Эд встретил Артема по-своему празднично. Из холодильника был изъят и поставлен на стол портвейн «Гордость Чжурчжэня» сомнительного происхождения. Ценник на бутылке указывал на то, что она была последней в магазине и взята прямо с витрины. Также он указывал, что стоила «Гордость Чжурчжэня» 80 рублей, и Артему стало обидно за древний народ. Первый же глоток убедил Артема, что гордиться «чжурчжэням» решительно нечем, кроме кислого и неостывающего послевкусия.

На столе лежала афишка прошедшего недавно во Владивостоке рок-концерта. Пока Эд нарезал лимон, Артем принялся ее изучать. Среди названий групп он прочел «Vsled», «Охтябрята», «Металлурганты», «Ганстарбайтеры», «ЦК КП SS», «Zoya Cosmo Dem», «Трам why?», «Золотой Сварог». Артем разглядел там и «Прекрасный П». Он заметил, что название группы органично вписывается в общий ряд.

– Песню, значит, хочешь написать? – спросил Эд. С той стороны, с которой смотрел Артем, Эд становился похож на певца Глеба Самойлова. Артем отодвинулся от стола, и Эд стал больше похож на актера Джонни Деппа. Артем старался сохранять эту дистанцию.

– Да, лучшую о Владивостоке, – ответил он.

– Сам-то ты Владивосток любишь?

– Конечно.

– За что?

Артему трудно было сформулировать, за что конкретно, а бросаться общими фразами перед Эдом не хотелось. Поэтому он просто пожал плечами.

– В том-то и проблема всей нашей поэтической группировки, – сказал Эд. – Все мы спешим выразить то, что по природе своей невыразимо и что находится не на уровне слов, а где-то между интуицией и первобытными рефлексами. В этом случае волк, воющий на луну, гораздо ближе к поэтической правде, чем поэт, который часами подбирает рифму к слову «лошадь».

Артем не знал, почему Эд выбрал пример про лошадь, и решил, что это что-то личное.

– Кстати, знаешь, почему волки воют на луну? – спросил Эд. Артем отрицательно повертел головой.

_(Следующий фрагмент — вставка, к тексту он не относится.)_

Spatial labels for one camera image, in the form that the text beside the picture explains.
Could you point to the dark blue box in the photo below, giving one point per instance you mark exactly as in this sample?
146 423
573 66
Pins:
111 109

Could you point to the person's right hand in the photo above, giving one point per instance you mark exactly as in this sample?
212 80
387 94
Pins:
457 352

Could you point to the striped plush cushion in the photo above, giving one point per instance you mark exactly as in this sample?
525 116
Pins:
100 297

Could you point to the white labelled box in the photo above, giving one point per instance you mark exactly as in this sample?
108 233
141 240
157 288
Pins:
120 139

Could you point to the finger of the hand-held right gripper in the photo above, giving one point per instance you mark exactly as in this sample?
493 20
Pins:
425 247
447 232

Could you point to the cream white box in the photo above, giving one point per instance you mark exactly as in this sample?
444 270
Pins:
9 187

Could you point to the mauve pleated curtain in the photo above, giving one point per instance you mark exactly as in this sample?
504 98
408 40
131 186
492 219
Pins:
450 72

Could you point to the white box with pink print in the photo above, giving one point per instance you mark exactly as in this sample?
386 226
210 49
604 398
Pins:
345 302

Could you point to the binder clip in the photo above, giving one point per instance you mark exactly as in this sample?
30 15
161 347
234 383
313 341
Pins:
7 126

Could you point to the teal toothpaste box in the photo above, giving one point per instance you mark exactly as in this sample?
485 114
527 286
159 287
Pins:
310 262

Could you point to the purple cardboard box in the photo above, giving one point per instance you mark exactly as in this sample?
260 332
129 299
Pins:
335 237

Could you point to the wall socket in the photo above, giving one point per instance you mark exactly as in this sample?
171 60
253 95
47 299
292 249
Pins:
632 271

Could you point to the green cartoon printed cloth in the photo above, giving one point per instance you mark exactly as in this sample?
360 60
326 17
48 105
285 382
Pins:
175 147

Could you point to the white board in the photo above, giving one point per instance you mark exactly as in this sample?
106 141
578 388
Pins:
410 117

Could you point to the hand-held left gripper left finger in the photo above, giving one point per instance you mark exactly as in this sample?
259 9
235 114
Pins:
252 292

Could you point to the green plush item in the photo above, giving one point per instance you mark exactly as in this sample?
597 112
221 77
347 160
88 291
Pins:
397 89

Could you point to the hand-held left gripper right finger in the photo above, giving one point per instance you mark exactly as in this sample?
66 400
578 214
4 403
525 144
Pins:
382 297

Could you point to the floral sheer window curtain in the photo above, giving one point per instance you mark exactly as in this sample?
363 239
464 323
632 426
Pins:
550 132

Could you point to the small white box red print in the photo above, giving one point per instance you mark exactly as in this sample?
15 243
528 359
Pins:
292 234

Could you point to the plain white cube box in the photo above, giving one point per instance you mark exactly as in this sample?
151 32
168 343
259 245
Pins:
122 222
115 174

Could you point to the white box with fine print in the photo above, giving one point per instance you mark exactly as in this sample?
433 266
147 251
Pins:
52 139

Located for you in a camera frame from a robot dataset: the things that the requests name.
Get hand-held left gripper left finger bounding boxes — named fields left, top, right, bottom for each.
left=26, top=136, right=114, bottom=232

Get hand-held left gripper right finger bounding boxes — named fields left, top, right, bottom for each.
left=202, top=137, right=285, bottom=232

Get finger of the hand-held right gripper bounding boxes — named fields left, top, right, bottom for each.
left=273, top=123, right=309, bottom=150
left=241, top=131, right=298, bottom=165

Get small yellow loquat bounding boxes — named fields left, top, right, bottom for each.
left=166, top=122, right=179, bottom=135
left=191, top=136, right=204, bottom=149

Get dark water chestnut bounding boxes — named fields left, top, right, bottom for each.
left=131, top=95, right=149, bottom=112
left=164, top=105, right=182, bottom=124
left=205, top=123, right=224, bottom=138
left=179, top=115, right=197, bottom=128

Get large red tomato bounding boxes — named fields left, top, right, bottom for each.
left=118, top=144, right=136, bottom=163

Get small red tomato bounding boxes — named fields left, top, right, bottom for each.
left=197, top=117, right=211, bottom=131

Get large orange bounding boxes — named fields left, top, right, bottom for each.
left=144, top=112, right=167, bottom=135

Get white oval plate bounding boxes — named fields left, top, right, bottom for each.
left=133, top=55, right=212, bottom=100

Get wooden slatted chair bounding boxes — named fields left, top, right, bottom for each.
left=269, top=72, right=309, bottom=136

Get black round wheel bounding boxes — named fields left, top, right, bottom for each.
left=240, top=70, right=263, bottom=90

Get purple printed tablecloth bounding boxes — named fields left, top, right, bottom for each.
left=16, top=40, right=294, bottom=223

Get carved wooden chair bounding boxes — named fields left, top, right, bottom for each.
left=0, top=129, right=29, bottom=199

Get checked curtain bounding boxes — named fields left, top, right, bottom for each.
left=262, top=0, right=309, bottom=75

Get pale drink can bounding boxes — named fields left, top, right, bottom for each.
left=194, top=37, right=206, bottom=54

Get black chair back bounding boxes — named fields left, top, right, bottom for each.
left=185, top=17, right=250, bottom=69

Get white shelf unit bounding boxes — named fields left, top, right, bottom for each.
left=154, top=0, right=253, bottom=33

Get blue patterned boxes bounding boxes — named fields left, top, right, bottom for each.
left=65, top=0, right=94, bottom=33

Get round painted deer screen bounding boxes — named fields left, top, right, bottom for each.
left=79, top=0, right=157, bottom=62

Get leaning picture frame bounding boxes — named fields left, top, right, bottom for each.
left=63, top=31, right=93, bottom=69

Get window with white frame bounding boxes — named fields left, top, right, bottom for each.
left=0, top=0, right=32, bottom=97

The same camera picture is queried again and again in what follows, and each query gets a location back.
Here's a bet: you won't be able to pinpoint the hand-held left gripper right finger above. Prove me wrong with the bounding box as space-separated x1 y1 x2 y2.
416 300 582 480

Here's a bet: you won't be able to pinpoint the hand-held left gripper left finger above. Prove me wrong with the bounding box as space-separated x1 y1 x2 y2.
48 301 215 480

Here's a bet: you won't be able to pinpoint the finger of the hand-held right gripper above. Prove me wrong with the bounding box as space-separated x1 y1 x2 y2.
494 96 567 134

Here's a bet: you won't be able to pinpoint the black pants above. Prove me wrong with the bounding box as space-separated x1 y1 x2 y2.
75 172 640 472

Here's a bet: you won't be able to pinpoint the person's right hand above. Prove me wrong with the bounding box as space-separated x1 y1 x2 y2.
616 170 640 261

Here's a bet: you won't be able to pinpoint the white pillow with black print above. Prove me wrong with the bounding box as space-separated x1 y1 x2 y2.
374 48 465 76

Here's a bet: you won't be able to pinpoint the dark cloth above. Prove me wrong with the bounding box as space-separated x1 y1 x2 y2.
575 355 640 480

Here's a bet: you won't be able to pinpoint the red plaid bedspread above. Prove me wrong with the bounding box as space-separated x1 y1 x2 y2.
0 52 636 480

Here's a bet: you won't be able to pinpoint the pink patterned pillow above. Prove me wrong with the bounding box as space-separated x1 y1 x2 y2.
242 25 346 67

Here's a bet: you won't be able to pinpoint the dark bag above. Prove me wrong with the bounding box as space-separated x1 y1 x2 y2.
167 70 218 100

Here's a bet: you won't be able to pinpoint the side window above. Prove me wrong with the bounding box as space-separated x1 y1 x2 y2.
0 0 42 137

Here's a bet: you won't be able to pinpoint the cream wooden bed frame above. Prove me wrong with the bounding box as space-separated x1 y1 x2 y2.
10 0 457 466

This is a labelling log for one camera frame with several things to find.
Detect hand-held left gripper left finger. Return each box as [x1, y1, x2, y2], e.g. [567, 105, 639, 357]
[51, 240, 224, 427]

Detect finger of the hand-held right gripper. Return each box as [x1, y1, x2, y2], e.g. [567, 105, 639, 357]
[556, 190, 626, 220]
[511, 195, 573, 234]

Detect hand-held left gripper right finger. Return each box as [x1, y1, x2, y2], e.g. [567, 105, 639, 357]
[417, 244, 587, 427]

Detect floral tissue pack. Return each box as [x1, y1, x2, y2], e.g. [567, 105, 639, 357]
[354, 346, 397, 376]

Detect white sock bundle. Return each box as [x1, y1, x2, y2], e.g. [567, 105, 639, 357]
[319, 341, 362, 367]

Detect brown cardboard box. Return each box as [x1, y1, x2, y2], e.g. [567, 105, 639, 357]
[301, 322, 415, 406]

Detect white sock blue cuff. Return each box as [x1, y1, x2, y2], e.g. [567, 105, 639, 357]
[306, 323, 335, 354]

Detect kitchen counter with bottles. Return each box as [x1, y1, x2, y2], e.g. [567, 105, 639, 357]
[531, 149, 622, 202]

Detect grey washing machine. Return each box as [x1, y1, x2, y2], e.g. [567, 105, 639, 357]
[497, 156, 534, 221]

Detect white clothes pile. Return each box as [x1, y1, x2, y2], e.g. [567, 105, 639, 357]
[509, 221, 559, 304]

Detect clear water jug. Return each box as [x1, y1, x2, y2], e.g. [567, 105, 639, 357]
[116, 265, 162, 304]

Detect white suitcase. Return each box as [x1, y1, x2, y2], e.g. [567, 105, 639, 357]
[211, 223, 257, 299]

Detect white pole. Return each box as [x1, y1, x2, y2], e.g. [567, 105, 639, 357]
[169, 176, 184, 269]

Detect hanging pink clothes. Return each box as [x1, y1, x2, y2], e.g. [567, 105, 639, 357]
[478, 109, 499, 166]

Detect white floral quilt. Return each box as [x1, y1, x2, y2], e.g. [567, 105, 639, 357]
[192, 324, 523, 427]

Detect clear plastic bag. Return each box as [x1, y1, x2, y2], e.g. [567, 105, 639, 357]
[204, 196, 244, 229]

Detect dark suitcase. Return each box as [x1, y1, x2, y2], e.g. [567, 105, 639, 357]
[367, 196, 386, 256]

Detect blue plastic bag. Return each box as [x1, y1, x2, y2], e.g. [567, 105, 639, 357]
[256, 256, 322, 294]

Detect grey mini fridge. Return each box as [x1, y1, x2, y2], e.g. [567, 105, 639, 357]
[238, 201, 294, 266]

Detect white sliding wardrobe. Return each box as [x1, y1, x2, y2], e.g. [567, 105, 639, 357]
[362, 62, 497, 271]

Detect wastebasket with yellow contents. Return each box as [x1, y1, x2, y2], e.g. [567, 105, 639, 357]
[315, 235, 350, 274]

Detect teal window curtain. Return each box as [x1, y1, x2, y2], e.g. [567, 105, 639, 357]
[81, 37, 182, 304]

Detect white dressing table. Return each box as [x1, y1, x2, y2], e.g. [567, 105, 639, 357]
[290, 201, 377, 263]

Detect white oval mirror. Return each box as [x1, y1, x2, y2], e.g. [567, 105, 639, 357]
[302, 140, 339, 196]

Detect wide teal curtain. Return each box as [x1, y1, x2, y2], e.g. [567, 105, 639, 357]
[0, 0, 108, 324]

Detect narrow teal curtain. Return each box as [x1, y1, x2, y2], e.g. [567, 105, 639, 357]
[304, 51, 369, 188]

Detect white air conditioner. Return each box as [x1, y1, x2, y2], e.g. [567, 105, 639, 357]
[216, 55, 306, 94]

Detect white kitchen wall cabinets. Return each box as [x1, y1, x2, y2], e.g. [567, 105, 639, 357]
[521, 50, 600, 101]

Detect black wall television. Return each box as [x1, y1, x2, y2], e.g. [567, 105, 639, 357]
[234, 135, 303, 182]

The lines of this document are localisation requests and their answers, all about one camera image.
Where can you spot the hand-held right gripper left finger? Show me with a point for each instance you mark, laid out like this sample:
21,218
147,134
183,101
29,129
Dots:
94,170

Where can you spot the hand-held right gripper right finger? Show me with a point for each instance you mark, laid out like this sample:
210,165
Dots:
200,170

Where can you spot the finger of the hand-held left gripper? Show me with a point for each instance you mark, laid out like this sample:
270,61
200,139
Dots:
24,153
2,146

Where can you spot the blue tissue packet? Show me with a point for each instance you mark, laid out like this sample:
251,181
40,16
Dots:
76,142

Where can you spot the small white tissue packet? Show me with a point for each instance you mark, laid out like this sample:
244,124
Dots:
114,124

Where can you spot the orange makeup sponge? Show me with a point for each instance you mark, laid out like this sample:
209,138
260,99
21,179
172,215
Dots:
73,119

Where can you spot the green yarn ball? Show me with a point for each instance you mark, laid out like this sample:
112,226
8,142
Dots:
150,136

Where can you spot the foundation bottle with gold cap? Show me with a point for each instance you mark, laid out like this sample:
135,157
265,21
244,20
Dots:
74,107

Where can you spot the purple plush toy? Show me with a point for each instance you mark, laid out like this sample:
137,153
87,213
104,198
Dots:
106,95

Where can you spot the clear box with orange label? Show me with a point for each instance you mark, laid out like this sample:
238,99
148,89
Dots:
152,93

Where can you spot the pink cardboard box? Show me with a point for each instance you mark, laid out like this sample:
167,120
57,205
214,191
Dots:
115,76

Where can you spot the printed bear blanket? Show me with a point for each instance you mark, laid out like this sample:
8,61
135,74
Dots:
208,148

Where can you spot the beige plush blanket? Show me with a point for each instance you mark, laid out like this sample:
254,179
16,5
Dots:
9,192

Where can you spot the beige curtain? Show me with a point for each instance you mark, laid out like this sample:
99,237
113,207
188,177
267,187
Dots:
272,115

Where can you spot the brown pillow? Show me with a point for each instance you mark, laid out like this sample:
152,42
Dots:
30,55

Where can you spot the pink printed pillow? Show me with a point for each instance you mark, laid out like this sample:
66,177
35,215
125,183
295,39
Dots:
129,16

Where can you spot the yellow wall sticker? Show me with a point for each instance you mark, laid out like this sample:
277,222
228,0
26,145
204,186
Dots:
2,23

– Потому что мы их так видим. Вой для волков – это коммуникация. Так они общаются друг с другом. А есть ли луна на небе или нет ее на небе – это им неважно. Но когда лунной ночью человек увидит воющего волка, он придаст этому значение мистического или даже религиозного акта. Так уж мы все устроены.

Через час они перебрались из дома Эда на мемориал «Рыбацкая слава». Воздух был пронизан какой-то нежной полуденной дремой, и через его призму открывался приятный вид на Русский остров, бухту Золотой Рог и полуостров Шкота. Артем подумал, что у погоды во Владивостоке маниакально-депрессивный характер. Она может быть и грозной, и сварливой, и невероятно ласковой, и прихотливо менять свое настроение, как героини романов Достоевского. Эд, недолго думая, сказал, что у погоды начались менструации. Артем избегал подобной риторики, но в целом был с ним согласен.

Они расположились под тенью памятника в виде рыболовного сейнера МРС-80. Эд захватил две японские чашечки под саке, из которых они пили всю ту же «Гордость Чжурчжэней». Свежий воздух остужал неприятный привкус и выветривал лишний алкоголь из головы. Артем подумал, что в этом есть что-то алхимическое.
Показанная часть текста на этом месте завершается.